POWELL: I think it's probably way overdue, and I think you'd find a whole lot of people in NASA who would agree with me. The shuttle was a brilliant idea when invented in the late 1960s and it got whittled and chopped away in order to meet political and budgetary requirements and as a result it didn't turn out to be anything that was either very good in itself or very good for much.

MANN: The one thing that it did expose, at the cost of good people's lives, was a culture within NASA that didn't take safety seriously enough, and I raise that question because now NASA is about to embark on something dramatically more dangerous, orienting itself to the creation of a new spacecraft to go to Mars... Is NASA ready to do work that dangerous so quickly after these disasters?

POWELL: No, and that's why it's a good thing they're not going to do it so quickly after those disasters.

There needs to be a serious realignment of thought within NASA, which right after the Apollo program turned into, in many ways, just another government bureaucracy.

And the things that drove NASA in the 1960s pretty much disappeared and were replaced by NASA's struggle to itself survive.

If you talk to the people who were involved in the space program in the 1960s, they considered the astronauts to be family and they were going to do anything they possibly could to keep them alive and safe. There was even a thing called the rule of five 9's. Unless they were .99999 sure a thing would work, they wouldn't launch it.

MANN: How much more dangerous, how much more difficult, is what the president is setting out for NASA now?

POWELL: It's certainly a lot more difficult. How much more dangerous it is depends on how well it's executed. If it's handled in the same way that the Apollo program was, it will be pretty safe.

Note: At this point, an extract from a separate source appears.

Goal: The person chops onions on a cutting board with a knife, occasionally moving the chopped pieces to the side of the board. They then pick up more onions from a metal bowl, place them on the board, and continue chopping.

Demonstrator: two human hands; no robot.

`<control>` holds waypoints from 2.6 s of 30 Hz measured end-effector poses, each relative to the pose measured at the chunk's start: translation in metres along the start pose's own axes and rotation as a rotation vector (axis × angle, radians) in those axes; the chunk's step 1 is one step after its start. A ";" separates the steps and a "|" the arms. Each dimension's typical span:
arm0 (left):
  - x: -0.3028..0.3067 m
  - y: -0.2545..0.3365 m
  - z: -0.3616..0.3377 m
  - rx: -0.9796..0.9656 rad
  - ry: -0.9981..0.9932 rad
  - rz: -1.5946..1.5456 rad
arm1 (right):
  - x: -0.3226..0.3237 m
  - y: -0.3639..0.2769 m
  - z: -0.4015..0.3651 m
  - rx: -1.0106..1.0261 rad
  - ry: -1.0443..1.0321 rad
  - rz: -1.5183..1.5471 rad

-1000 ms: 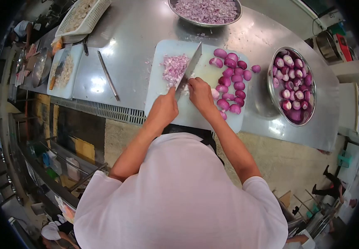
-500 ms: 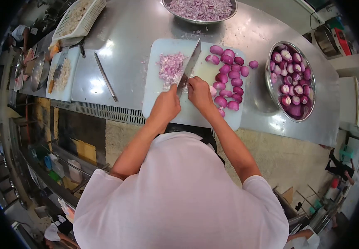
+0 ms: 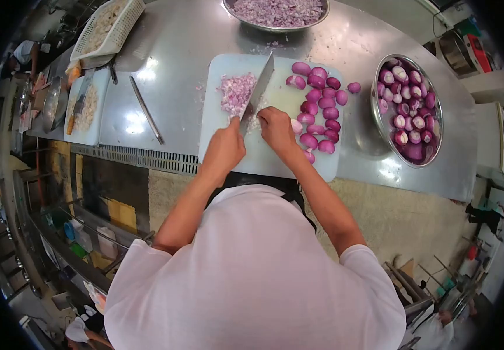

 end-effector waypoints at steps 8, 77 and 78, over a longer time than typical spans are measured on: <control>-0.002 0.010 0.000 -0.043 0.009 -0.003 | 0.004 -0.003 0.001 -0.019 0.054 -0.121; 0.017 -0.010 -0.050 -0.154 -0.211 0.050 | 0.027 -0.014 -0.007 0.025 0.209 -0.124; 0.021 -0.003 -0.055 -0.144 -0.199 0.011 | 0.029 -0.012 -0.011 0.028 0.208 -0.106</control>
Point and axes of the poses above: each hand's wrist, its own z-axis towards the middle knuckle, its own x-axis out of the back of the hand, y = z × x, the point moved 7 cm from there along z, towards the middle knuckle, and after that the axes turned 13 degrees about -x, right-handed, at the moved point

We didn't lose anybody in space in that program. We did come very close with Apollo 13, but we even brought them back, and that showed the kind of heroism and personal achievement that NASA was capable of back then.

Going to Mars is something that I think we almost have to take off the table right now, because success on the moon over a long term is necessary before we even really begin thinking seriously about going then on to Mars.